Crystal field excitations from mathrm{Yb³⁺} ions at defective sites in highly stuffed rm Yb₂Ti₂O₇

The pyrochlore magnet $\rm Yb_2Ti_2O_7$ has been proposed as a quantum spin ice candidate, a spin liquid state expected to display emergent quantum electrodynamics with gauge photons among its elementary excitations. However, $\rm Yb_2Ti_2O_7$'s ground state is known to be very sensitive to its precise stoichiometry. Powder samples, produced by solid state synthesis at relatively low temperatures, tend to be stoichiometric, while single crystals grown from the melt tend to display weak "stuffing" wherein $\mathrm{\sim 2\%}$ of the $\mathrm{Yb^{3+}}$, normally at the $A$ site of the $A_2B_2O_7$ pyrochlore structure, reside as well at the $B$ site. In such samples $\mathrm{Yb^{3+}}$ ions should exist in defective environments at low levels, and be subjected to crystalline electric fields (CEFs) very different from those at the stoichiometric $A$ sites.

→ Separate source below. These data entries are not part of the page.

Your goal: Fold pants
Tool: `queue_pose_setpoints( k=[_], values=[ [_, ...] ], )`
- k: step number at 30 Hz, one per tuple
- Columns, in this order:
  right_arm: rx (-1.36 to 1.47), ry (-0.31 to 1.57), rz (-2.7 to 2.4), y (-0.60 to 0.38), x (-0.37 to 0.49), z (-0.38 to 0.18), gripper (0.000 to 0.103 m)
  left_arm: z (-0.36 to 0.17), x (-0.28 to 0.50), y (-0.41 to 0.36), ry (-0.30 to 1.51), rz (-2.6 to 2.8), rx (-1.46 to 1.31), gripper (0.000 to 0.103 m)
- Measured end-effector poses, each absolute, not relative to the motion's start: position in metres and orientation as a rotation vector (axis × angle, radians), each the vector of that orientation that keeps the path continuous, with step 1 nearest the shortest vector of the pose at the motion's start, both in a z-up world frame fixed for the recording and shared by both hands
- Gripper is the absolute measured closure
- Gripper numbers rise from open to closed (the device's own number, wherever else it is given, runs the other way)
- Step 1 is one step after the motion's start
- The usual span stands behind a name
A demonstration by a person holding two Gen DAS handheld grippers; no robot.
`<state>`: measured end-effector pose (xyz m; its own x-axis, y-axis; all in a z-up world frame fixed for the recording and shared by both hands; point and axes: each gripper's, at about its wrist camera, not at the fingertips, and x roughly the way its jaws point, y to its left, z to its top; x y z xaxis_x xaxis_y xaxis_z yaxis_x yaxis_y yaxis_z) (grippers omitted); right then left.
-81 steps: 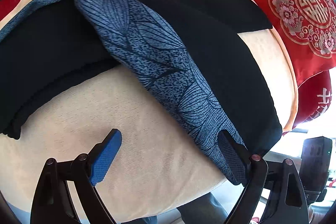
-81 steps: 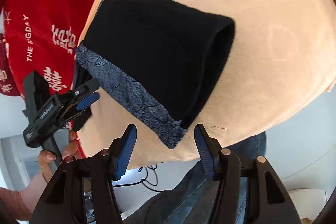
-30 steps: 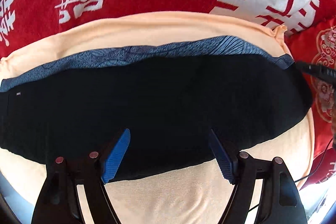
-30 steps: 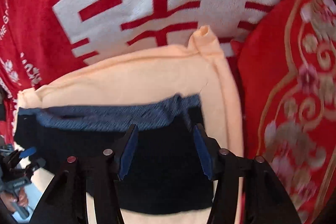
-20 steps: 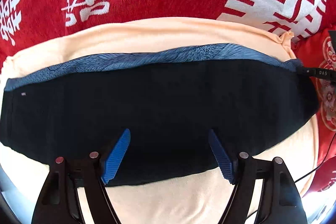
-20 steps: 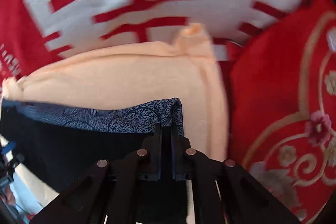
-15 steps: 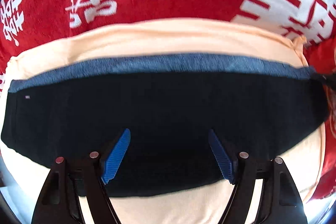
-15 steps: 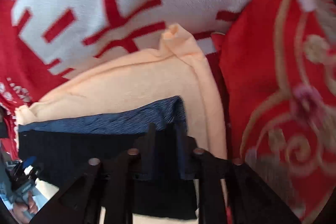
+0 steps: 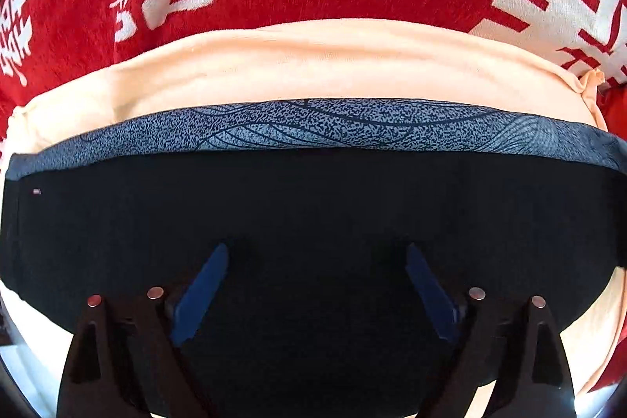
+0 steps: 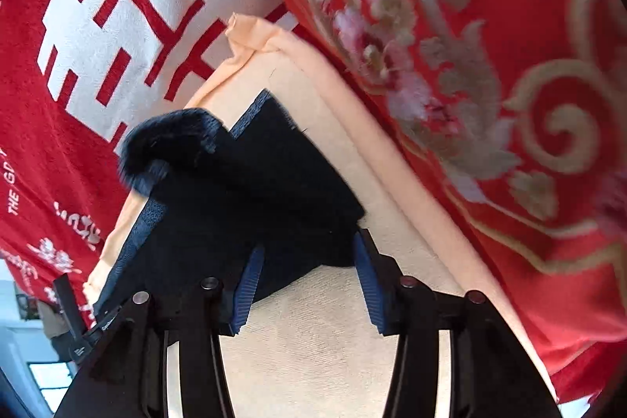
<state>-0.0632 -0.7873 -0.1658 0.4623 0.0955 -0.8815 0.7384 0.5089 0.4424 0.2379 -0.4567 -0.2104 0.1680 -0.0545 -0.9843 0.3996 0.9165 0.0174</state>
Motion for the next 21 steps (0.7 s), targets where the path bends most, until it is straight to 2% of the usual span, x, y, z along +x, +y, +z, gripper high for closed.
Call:
queue_pose_setpoints(
  k=[3, 6, 10, 11, 12, 13, 17, 19, 21],
  values=[
    [1.022, 0.998, -0.507, -0.788, -0.08, -0.157, 0.052, -0.211, 0.24, -0.459, 1.372, -0.331, 0.311, 0.01],
    [1.089, 1.024, -0.447, -0.788, -0.077, -0.18, 0.052, -0.21, 0.242, -0.461, 1.365, -0.325, 0.309, 0.009],
    [1.161, 0.968, -0.371, -0.796, -0.054, -0.211, 0.052, -0.213, 0.238, -0.46, 1.362, -0.326, 0.303, 0.008],
    [1.159, 0.968, -0.37, -0.795, -0.047, -0.212, 0.055, -0.214, 0.236, -0.46, 1.359, -0.329, 0.305, 0.008],
    [1.154, 0.991, -0.36, -0.795, -0.038, -0.212, 0.078, -0.215, 0.236, -0.459, 1.355, -0.331, 0.309, 0.006],
    [1.15, 1.003, -0.335, -0.795, -0.029, -0.208, 0.089, -0.215, 0.236, -0.458, 1.356, -0.331, 0.311, 0.006],
    [0.94, 0.985, -0.311, -0.793, -0.017, -0.161, 0.09, -0.208, 0.237, -0.459, 1.369, -0.321, 0.322, 0.006],
    [0.904, 1.076, -0.327, -0.795, -0.009, -0.175, 0.088, -0.211, 0.236, -0.46, 1.355, -0.333, 0.354, 0.006],
    [0.947, 1.185, -0.381, -0.802, -0.011, -0.198, 0.071, -0.214, 0.237, -0.458, 1.362, -0.328, 0.335, 0.006]
  ],
)
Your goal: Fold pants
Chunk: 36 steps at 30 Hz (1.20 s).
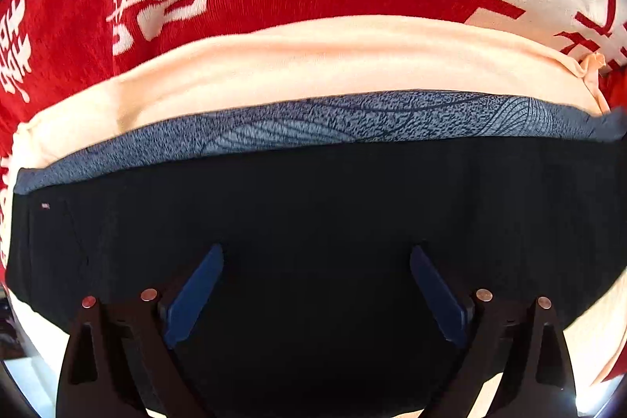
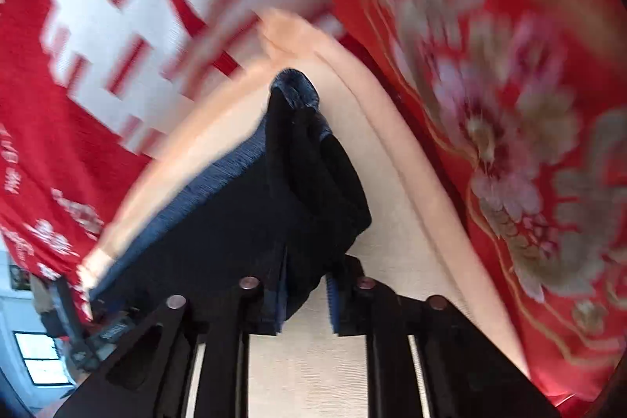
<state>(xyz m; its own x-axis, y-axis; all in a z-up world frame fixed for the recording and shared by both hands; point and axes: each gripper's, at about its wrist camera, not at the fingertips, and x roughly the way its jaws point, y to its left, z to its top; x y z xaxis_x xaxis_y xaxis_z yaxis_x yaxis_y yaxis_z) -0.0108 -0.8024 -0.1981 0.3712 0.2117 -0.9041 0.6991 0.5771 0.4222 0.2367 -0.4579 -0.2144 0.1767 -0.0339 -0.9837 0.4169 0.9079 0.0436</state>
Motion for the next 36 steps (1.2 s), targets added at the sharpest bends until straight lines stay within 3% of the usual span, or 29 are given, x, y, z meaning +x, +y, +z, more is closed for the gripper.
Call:
queue_pose_setpoints(
  k=[8, 15, 18, 23, 25, 28, 30, 33, 36],
  values=[
    [0.705, 1.053, -0.328, -0.761, -0.018, -0.123, 0.068, -0.185, 0.257, -0.455, 1.318, -0.339, 0.316, 0.006],
    [0.605, 1.155, -0.01, -0.71, 0.119, -0.169, 0.068, -0.218, 0.29, -0.485, 1.34, -0.267, 0.295, 0.006],
    [0.517, 1.227, -0.046, -0.712, 0.14, -0.192, 0.068, -0.226, 0.304, -0.478, 1.342, -0.249, 0.234, 0.0],
    [0.517, 1.191, -0.124, -0.739, 0.129, -0.196, 0.072, -0.22, 0.316, -0.447, 1.341, -0.208, 0.234, 0.0],
    [0.576, 1.167, -0.094, -0.743, 0.125, -0.198, 0.066, -0.216, 0.32, -0.429, 1.36, -0.169, 0.214, 0.0],
    [0.542, 1.203, -0.032, -0.735, 0.133, -0.199, 0.041, -0.204, 0.318, -0.401, 1.358, -0.142, 0.22, 0.0],
    [0.518, 1.254, -0.006, -0.723, 0.144, -0.198, 0.017, -0.196, 0.313, -0.381, 1.356, -0.15, 0.227, 0.0],
    [0.497, 1.3, -0.057, -0.707, 0.141, -0.191, 0.015, -0.19, 0.309, -0.348, 1.358, -0.16, 0.242, 0.0],
    [0.649, 1.216, 0.002, -0.68, 0.125, -0.166, 0.015, -0.184, 0.31, -0.31, 1.36, -0.17, 0.25, 0.0]
  ],
)
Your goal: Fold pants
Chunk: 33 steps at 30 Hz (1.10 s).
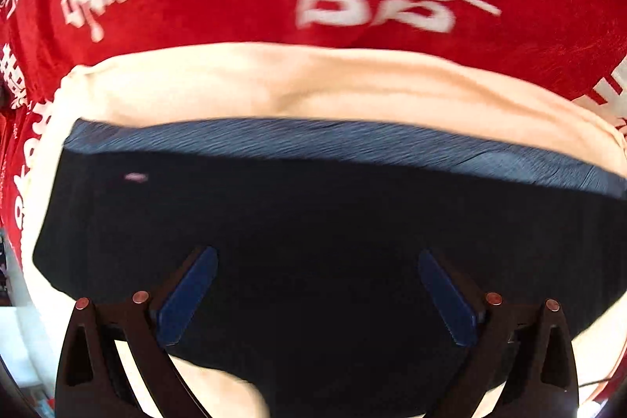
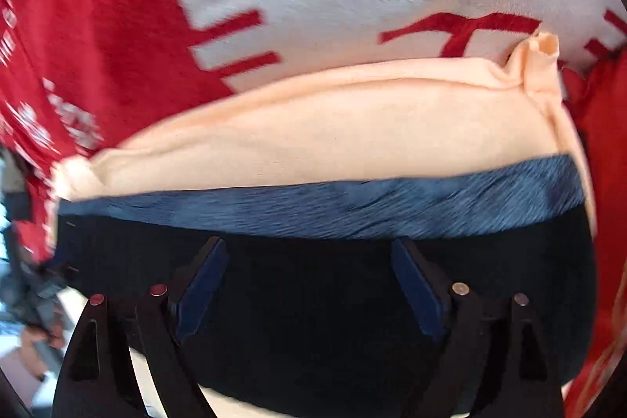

New neutron scattering measurements of $\mathrm{Yb^{3+}}$ in four compositions of $\rm Yb_{2+x}Ti_{2-x}O_{7-y}$, show the spectroscopic signatures for these defective $\mathrm{Yb^{3+}}$ ions and explicitly demonstrate that the spin anisotropy of the $\mathrm{Yb^{3+}}$ moment changes from XY-like for stoichiometric $\mathrm{Yb^{3+}}$, to Ising-like for "stuffed" $B$ site $\mathrm{Yb^{3+}}$, or for $A$ site $\mathrm{Yb^{3+}}$ in the presence of an oxygen vacancy.